■ Work order
Please copy out each line of the entries in which "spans" appears.

■ Supplied data
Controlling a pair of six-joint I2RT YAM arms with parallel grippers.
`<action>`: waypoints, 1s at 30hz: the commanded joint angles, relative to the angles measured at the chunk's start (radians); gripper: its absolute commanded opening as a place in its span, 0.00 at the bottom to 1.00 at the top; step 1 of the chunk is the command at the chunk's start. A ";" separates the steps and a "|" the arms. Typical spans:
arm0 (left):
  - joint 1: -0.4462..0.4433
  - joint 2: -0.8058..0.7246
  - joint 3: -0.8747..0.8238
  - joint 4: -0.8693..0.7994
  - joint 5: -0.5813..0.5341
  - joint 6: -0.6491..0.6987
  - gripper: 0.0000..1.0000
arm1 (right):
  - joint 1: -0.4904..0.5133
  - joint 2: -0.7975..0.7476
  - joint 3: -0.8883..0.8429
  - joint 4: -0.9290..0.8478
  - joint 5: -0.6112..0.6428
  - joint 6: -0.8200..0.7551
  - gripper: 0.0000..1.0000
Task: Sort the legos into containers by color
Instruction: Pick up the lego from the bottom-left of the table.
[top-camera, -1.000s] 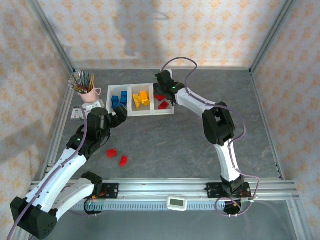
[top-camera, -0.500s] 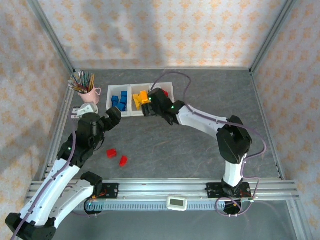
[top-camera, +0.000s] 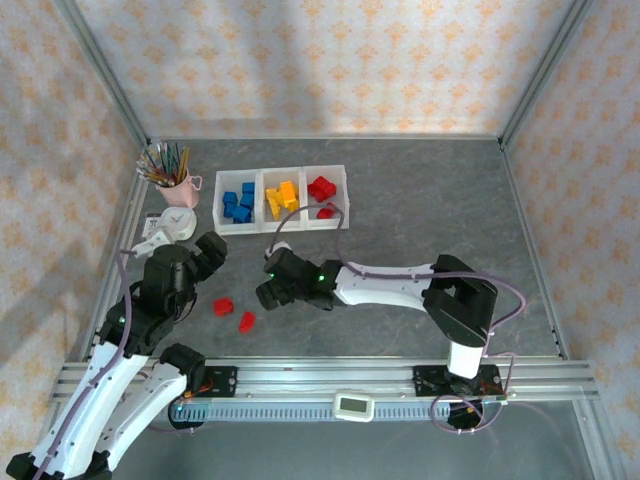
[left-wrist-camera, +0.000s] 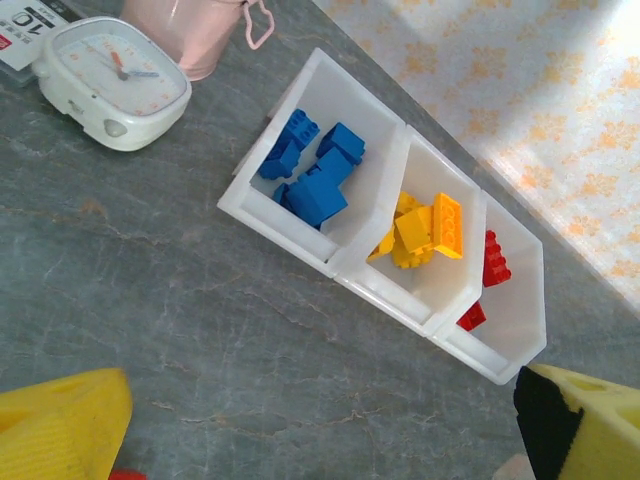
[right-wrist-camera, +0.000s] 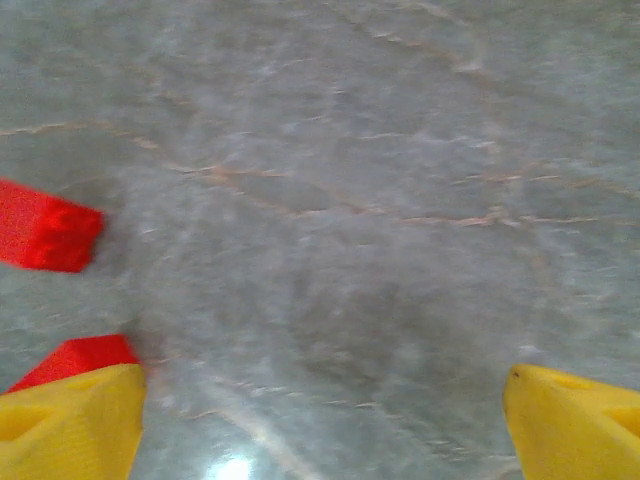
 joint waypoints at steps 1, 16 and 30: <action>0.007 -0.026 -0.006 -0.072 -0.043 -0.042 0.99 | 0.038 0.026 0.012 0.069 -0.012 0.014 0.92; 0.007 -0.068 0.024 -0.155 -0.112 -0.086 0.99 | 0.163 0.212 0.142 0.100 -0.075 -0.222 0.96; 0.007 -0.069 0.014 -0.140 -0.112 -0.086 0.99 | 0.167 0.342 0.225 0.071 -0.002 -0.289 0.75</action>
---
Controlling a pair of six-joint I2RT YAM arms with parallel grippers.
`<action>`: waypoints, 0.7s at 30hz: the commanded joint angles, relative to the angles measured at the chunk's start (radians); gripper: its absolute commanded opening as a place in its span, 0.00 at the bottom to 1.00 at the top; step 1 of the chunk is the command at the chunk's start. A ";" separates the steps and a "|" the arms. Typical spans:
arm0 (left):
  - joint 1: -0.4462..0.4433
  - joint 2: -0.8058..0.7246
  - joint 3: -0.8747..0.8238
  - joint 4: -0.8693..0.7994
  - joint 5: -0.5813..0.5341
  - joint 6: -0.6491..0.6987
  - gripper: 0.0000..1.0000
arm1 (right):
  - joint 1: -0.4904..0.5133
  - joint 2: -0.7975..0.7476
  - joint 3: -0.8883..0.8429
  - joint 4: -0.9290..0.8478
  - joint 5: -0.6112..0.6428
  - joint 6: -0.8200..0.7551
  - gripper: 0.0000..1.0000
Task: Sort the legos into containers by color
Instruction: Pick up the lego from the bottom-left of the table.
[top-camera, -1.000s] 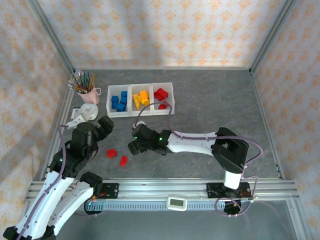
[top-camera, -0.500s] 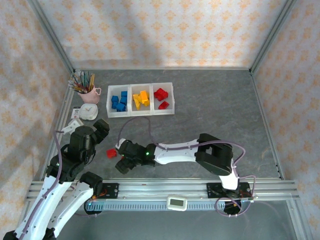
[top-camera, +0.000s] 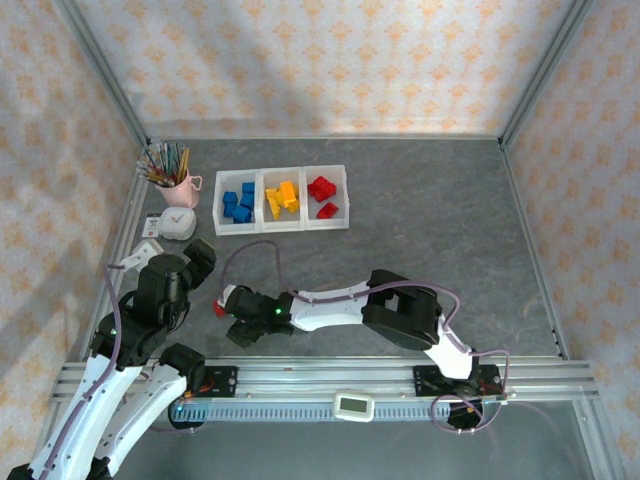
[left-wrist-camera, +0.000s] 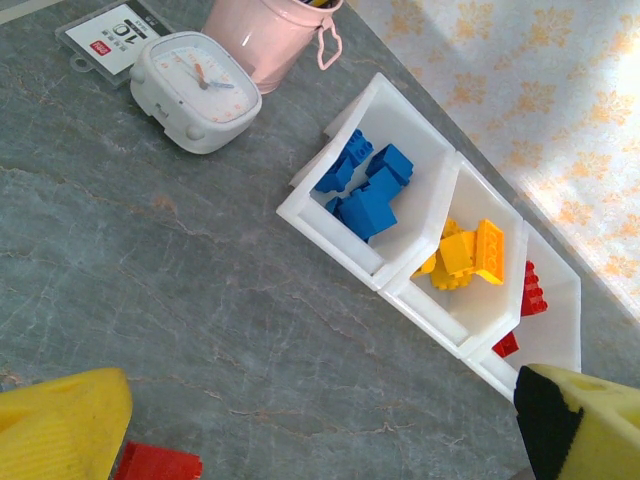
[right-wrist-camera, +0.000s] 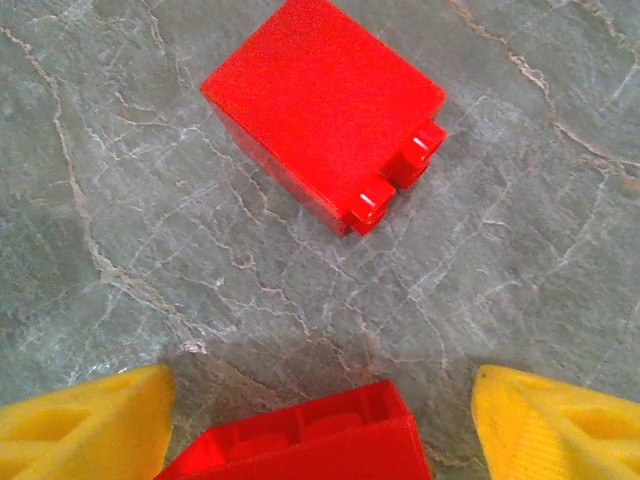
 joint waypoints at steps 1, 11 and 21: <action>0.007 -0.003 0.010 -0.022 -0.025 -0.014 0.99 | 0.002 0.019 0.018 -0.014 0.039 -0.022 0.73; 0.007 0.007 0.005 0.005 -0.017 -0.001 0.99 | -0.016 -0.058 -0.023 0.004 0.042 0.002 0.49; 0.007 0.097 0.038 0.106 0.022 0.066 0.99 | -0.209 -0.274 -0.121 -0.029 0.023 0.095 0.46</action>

■ Answer for this exercise
`<action>`: waypoints, 1s at 30hz: the commanded joint angles, relative to the angles measured at the chunk's start (radians); gripper: its absolute commanded opening as a place in its span, 0.00 at the bottom to 1.00 at the top; step 1 of the chunk is the command at the chunk's start. A ";" separates the steps and a "|" the arms. Typical spans:
`<action>`: waypoints, 0.7s at 30hz: the commanded joint angles, relative to the angles measured at the chunk's start (radians); gripper: its absolute commanded opening as a place in its span, 0.00 at the bottom to 1.00 at the top; step 1 of the chunk is the command at the chunk's start. A ";" separates the steps and a "|" the arms. Typical spans:

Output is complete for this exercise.